Directions for this task:
Report every line of the records that contains the word "corner".

START Record set

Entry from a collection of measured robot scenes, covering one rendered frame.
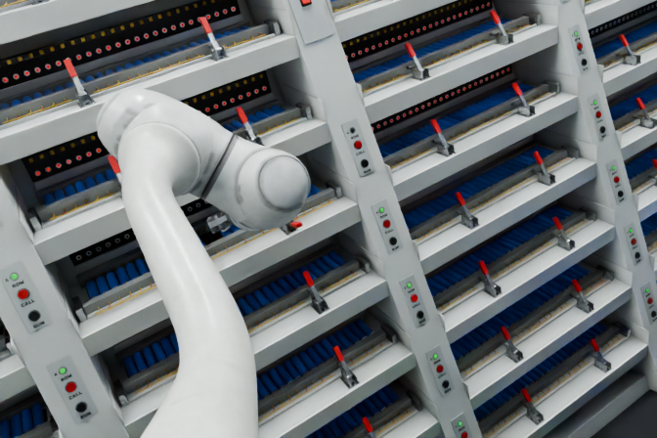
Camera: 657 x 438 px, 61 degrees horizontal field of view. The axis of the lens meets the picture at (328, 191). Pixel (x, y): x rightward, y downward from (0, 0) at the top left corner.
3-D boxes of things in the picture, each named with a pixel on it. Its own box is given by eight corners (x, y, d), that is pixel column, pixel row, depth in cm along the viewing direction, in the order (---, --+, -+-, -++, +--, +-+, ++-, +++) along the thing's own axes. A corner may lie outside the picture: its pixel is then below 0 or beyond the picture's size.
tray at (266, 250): (361, 220, 125) (353, 183, 121) (90, 357, 104) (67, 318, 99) (318, 191, 141) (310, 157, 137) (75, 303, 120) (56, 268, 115)
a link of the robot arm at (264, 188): (302, 184, 89) (228, 144, 86) (335, 163, 74) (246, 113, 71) (274, 245, 85) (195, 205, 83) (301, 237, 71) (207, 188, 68)
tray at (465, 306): (614, 239, 157) (616, 197, 151) (447, 346, 136) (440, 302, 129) (554, 212, 173) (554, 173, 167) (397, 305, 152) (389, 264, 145)

END Record set

Your solution:
Camera: 657 x 438 px, 61 degrees horizontal field of view. The axis of the lens meets the picture at (328, 191). Pixel (x, y): x rightward, y downward from (0, 0) at the top left corner.
3-D boxes of things in the picture, each named with a pixel on it. Its own box is given by eight corners (x, y, d), that is pixel column, pixel row, depth in cm along the viewing direction, in the order (---, --+, -+-, -++, +--, +-+, ++-, +++) along the thing's own axes. A corner may lie outside the picture: its pixel is then below 0 or beyond the picture's size.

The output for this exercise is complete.